Accuracy
It is the number of correct predictions divided by the total number of predictions made. Accuracy highlights the rate of accurate model prediction. 
Accuracy Metrics
Accuracy metrics indicate numerical values that evaluate the performance of the model.
Data validation
It is to check the accuracy and quality of the source data before training. It ensures that the mistakes are addressed and not silently ignored.
Dataset
A set of data available in a tabular format is called a dataset. It is the set of data processed in a machine to make the predictions.
F1 score
It is the harmonic mean of precision and recall, taking both metrics into account.
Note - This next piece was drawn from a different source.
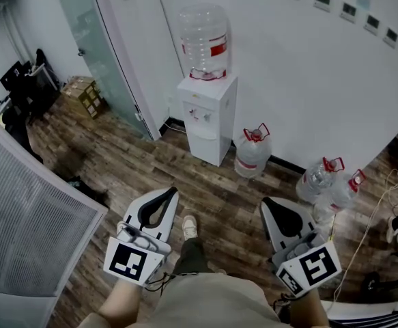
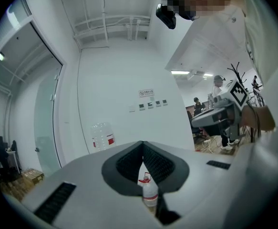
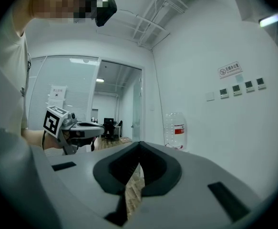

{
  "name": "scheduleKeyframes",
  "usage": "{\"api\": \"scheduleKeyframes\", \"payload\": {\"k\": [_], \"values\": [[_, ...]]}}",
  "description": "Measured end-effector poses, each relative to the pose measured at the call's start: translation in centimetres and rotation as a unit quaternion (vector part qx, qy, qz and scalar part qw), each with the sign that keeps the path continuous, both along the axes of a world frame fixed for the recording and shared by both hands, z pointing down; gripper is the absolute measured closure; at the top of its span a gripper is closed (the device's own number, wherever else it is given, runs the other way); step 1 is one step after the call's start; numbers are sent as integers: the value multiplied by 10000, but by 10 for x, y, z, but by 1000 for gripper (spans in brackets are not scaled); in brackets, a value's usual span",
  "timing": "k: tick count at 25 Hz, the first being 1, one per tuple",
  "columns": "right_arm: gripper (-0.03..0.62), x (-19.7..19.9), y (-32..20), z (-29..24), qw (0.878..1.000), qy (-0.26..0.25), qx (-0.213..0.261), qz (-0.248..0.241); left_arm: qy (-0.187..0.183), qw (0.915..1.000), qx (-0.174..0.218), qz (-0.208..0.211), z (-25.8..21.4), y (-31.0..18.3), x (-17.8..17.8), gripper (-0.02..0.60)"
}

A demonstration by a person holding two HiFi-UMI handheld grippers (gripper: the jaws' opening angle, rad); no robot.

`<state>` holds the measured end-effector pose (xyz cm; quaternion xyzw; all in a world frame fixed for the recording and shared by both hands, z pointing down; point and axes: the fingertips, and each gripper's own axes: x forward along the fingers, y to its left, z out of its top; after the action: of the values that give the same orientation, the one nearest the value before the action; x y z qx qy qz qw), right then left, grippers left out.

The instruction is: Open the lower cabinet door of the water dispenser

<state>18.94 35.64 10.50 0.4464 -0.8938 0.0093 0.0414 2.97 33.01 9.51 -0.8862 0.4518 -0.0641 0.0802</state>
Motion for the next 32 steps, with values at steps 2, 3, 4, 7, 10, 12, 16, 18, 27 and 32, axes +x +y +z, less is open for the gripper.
{"api": "scheduleKeyframes", "payload": {"k": [2,3,4,7,10,12,16,18,27,32], "values": [[588,-4,-12,5,10000,19,-39,10,9,10000,-11,12,4,-13,-3,575],[588,-6,-18,6,10000,29,-63,12,11,10000,-23,16,6,-20,-5,575],[588,-9,-25,8,10000,45,-86,14,14,10000,-37,18,6,-27,-8,575],[588,-18,-53,11,9999,106,-125,23,60,10000,-65,30,6,-54,-18,575],[588,-28,-86,14,9997,121,-189,81,81,9999,-65,119,6,-84,-30,575],[588,-36,-110,16,9995,142,-248,115,82,9998,-90,160,7,-108,-38,575],[588,-61,-158,15,9992,131,-359,71,104,9996,-146,230,5,-159,-56,575],[588,-75,-185,10,9992,131,-371,73,104,9995,-178,259,2,-187,-67,575],[588,-129,-304,-6,9987,208,-366,296,76,9987,-299,396,-2,-309,-124,575],[588,-142,-352,-5,9982,186,-336,452,26,9983,-276,518,2,-356,-137,575]]}}
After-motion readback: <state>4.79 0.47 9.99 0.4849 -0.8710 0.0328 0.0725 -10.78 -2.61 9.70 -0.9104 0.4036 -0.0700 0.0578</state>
Machine Learning Operations (MLOps)
MLOps is a set of best practices that seamlessly brings data science solutions into existing systems. Enterprises can set up efficient data science solutions without disturbing their current set up.
Machine learning model
A machine learning model is a mathematical representation of a set of data and is used to make predictions/inferences. There are several types of machine learning models available and the models offer unique advantages for different use cases.
Model training
A data science model needs to be trained with available data to make effective predictions on newer data. A machine learning algorithm learns from a dataset and predicts results for a different set of data.
Precision
 The ability of a classification model to identify only the relevant data points.
Re-training
Any model will decay as time elapses and new data keeps coming in. Consequently, deployed models would need retraining at certain intervals. Re-training with newer data increases the prediction accuracy in the longer run.
Recall
The ability of a model to find all the relevant cases within a dataset.